Determine how many lines of the material hold the word "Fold", and answer with the number only.

Raw data:

- - - - - - -

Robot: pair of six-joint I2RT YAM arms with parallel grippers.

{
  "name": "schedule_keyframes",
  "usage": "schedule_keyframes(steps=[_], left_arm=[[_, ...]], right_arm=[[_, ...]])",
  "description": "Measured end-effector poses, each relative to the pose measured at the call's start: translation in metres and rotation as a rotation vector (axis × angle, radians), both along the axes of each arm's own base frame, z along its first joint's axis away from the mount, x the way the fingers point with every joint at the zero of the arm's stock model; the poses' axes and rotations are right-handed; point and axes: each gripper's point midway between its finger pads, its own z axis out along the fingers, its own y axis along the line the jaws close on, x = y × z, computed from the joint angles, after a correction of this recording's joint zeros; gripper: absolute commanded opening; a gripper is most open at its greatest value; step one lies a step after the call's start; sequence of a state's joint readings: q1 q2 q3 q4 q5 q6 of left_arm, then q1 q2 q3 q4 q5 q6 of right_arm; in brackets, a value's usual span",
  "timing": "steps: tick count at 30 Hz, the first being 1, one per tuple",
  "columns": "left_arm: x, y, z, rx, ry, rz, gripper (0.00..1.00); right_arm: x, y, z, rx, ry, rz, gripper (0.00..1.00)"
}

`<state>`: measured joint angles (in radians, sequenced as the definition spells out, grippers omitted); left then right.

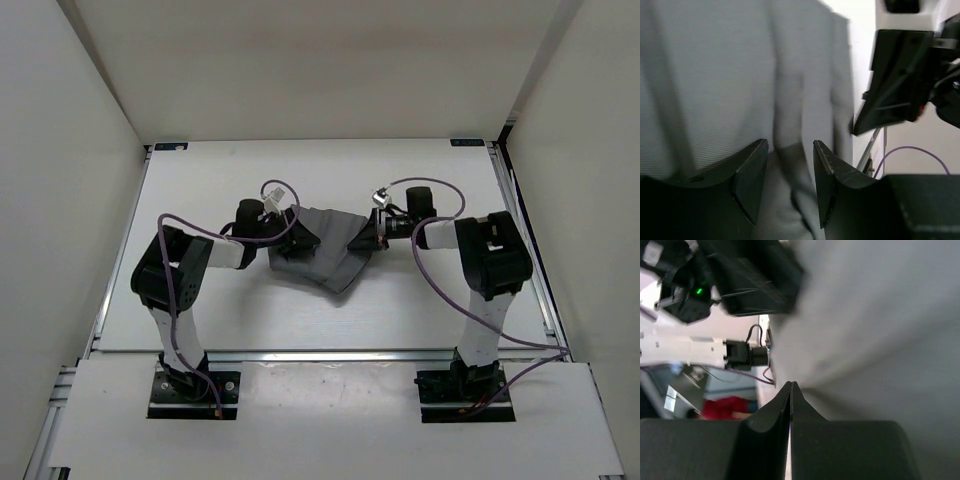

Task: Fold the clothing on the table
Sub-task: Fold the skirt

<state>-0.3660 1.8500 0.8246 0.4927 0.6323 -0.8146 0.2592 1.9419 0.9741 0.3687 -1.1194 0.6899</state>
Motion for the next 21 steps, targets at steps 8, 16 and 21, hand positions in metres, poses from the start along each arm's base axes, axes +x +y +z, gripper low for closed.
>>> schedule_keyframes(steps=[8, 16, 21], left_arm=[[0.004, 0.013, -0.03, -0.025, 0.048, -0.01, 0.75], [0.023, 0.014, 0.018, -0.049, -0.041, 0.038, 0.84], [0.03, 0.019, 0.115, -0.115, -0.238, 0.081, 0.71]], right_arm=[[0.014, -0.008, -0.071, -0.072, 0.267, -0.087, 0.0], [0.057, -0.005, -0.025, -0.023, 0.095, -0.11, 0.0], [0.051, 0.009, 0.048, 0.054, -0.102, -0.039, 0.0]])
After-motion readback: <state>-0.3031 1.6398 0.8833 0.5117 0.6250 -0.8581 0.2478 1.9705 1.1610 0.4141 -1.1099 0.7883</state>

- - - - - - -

Answer to the problem:
2